┌────────

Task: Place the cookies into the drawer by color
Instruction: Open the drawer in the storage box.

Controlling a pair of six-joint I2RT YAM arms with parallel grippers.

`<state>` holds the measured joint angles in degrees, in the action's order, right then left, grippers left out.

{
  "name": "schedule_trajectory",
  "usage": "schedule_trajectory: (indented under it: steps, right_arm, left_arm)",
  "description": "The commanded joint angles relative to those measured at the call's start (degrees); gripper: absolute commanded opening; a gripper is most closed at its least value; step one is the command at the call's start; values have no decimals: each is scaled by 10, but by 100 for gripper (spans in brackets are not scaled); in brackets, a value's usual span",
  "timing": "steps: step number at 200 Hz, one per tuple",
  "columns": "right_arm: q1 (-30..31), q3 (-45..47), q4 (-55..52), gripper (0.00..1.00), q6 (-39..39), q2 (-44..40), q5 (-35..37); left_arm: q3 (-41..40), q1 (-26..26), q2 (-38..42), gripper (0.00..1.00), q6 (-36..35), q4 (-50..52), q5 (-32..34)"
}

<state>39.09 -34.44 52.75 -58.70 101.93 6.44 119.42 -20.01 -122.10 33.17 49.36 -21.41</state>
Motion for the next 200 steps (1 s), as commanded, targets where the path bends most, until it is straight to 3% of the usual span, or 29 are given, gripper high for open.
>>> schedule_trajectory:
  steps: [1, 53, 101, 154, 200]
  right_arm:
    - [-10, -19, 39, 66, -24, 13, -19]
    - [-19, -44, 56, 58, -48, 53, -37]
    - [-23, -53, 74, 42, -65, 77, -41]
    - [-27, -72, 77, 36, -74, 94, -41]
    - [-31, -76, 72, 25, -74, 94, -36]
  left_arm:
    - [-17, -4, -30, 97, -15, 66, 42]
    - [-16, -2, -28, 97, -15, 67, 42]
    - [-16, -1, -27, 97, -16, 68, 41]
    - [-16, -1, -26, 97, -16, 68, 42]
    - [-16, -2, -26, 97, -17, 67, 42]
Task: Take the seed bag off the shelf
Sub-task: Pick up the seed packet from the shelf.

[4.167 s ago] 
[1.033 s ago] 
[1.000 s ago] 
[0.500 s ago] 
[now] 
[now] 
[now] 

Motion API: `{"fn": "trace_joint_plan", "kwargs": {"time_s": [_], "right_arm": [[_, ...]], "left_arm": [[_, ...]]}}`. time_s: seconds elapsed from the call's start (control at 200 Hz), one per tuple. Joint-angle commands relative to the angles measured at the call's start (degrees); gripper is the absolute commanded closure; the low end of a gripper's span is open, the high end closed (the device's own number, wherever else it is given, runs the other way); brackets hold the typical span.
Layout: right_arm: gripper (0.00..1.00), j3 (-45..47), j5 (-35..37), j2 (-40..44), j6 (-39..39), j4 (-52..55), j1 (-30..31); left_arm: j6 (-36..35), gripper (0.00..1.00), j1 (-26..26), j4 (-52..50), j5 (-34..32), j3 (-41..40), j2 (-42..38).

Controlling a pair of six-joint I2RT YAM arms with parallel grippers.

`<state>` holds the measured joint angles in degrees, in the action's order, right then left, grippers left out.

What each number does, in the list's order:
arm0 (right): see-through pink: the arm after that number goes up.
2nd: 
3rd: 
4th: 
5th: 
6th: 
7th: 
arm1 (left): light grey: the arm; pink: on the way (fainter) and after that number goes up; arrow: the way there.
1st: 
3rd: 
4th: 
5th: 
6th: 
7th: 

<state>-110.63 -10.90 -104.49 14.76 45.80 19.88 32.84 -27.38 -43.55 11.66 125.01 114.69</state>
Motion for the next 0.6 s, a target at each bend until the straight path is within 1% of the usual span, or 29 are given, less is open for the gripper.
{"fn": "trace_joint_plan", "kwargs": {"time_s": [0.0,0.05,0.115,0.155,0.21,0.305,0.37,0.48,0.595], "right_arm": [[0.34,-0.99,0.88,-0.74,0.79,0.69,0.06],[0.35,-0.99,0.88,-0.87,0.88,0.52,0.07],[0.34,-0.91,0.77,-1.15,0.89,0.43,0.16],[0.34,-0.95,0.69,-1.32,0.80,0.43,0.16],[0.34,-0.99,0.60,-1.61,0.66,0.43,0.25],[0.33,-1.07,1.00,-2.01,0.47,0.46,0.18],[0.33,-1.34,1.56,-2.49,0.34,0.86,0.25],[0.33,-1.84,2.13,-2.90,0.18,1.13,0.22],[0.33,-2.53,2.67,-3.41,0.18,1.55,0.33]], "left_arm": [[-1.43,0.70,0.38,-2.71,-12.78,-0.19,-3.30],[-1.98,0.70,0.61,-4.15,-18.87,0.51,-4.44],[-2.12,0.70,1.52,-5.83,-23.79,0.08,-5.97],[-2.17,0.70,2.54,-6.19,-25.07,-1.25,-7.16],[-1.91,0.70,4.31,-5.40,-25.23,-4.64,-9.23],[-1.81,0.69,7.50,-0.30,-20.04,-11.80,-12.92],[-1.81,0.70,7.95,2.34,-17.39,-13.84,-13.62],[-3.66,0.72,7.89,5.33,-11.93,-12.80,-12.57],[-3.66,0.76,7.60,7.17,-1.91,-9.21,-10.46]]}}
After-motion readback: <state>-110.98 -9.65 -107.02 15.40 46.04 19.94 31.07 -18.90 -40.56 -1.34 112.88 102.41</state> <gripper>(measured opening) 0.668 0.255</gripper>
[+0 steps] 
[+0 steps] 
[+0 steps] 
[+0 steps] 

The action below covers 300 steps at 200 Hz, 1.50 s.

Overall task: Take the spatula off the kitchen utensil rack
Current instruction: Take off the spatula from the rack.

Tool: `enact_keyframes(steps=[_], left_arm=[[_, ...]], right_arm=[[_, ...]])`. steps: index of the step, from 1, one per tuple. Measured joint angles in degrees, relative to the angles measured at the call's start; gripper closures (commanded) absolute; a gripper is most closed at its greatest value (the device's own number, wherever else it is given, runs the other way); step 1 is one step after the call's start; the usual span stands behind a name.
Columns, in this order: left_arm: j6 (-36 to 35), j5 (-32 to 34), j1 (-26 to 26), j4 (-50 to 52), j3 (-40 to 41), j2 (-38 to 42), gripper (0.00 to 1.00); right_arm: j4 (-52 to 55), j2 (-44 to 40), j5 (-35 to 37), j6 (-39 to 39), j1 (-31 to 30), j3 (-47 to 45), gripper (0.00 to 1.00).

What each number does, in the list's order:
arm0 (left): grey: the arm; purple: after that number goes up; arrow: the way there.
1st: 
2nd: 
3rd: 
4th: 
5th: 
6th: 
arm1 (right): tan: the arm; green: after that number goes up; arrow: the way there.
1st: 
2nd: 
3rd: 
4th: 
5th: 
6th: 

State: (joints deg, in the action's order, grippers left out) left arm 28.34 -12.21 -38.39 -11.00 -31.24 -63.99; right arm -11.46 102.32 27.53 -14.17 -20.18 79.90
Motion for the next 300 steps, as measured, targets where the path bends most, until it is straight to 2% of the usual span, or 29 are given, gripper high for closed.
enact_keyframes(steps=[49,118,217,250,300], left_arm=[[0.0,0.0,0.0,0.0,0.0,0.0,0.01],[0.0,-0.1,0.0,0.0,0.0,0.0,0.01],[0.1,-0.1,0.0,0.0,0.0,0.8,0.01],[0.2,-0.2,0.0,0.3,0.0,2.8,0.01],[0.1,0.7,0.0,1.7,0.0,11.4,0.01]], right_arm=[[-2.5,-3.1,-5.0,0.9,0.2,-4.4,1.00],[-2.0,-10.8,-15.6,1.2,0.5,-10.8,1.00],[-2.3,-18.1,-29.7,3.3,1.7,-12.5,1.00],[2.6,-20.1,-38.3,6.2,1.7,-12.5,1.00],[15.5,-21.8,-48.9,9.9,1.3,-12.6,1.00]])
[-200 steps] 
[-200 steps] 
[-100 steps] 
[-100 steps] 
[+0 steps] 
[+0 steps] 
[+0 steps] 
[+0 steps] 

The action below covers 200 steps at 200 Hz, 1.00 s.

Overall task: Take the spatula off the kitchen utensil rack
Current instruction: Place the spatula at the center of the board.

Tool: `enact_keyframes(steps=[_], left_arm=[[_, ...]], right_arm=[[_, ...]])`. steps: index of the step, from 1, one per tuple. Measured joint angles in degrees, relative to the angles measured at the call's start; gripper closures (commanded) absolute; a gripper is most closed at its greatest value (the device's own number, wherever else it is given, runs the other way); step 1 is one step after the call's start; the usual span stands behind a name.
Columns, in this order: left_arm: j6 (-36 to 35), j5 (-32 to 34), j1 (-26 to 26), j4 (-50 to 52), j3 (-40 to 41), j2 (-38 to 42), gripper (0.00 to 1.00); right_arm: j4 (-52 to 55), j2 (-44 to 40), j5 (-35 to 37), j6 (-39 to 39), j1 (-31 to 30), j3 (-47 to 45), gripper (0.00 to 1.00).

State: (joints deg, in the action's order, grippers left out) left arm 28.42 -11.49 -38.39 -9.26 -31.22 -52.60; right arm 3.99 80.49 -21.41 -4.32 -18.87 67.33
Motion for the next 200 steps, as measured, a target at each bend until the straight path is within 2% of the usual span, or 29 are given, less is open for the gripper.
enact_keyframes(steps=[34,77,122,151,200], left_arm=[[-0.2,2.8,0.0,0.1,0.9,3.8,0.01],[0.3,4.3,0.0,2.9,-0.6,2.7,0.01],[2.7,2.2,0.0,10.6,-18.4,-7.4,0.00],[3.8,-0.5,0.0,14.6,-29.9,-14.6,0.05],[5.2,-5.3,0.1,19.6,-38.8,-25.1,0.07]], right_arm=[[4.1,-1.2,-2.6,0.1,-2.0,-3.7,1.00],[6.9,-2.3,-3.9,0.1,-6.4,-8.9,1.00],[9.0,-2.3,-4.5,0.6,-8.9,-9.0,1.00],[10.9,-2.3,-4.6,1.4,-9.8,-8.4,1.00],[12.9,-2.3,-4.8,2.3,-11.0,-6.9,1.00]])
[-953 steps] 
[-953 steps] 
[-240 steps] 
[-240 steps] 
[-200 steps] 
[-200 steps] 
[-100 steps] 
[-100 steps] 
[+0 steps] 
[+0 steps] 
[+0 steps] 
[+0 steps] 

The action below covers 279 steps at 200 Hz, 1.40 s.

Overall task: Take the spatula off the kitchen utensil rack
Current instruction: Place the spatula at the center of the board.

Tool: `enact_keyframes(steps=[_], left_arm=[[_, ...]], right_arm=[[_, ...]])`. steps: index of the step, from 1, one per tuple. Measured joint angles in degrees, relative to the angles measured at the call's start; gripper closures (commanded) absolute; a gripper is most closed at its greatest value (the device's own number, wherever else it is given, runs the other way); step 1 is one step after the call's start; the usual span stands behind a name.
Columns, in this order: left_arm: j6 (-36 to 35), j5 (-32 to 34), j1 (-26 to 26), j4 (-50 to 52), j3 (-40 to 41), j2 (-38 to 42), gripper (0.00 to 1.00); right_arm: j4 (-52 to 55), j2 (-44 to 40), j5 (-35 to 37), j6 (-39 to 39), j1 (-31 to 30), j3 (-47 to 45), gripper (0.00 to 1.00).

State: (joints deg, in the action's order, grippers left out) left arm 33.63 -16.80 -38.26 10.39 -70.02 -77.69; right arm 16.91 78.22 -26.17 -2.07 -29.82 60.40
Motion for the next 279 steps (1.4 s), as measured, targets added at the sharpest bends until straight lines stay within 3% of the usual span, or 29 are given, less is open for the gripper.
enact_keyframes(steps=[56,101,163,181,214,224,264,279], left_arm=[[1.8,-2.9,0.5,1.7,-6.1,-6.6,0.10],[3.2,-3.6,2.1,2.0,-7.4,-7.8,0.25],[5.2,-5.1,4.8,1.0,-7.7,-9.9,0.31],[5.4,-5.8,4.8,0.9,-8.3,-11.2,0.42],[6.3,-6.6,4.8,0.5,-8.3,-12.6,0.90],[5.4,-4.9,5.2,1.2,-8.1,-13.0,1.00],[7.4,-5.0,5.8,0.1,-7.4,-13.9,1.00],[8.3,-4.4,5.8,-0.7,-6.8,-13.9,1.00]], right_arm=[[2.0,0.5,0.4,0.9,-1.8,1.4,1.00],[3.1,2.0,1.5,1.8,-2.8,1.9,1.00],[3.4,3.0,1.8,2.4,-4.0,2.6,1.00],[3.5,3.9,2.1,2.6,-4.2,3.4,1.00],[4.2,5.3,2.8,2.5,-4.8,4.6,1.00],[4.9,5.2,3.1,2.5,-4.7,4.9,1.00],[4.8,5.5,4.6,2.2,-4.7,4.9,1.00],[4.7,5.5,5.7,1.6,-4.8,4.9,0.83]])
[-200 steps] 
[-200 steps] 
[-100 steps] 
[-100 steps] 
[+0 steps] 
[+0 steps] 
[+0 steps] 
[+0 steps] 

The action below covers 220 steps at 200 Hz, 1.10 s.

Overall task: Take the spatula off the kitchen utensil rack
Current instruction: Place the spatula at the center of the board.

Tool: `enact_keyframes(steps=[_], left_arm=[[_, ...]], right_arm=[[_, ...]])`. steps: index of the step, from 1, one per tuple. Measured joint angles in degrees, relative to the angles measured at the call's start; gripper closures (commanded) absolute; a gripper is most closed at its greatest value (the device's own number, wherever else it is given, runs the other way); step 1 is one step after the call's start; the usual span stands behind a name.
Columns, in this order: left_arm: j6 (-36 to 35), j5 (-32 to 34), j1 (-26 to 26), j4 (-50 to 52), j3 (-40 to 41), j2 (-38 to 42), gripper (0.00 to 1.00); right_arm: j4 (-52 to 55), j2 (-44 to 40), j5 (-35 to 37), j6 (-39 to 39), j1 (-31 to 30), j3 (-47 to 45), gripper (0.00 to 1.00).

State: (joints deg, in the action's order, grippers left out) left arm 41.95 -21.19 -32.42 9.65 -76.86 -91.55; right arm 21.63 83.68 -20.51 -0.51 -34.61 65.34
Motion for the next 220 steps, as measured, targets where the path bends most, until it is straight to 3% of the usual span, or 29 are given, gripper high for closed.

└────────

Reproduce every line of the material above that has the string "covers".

▶ [Answer for this exercise]
The action below covers 300 steps at 200 Hz, 1.50 s.
The action below covers 200 steps at 200 Hz, 1.00 s.
The action below covers 279 steps at 200 Hz, 1.40 s.
The action below covers 220 steps at 200 Hz, 1.10 s.

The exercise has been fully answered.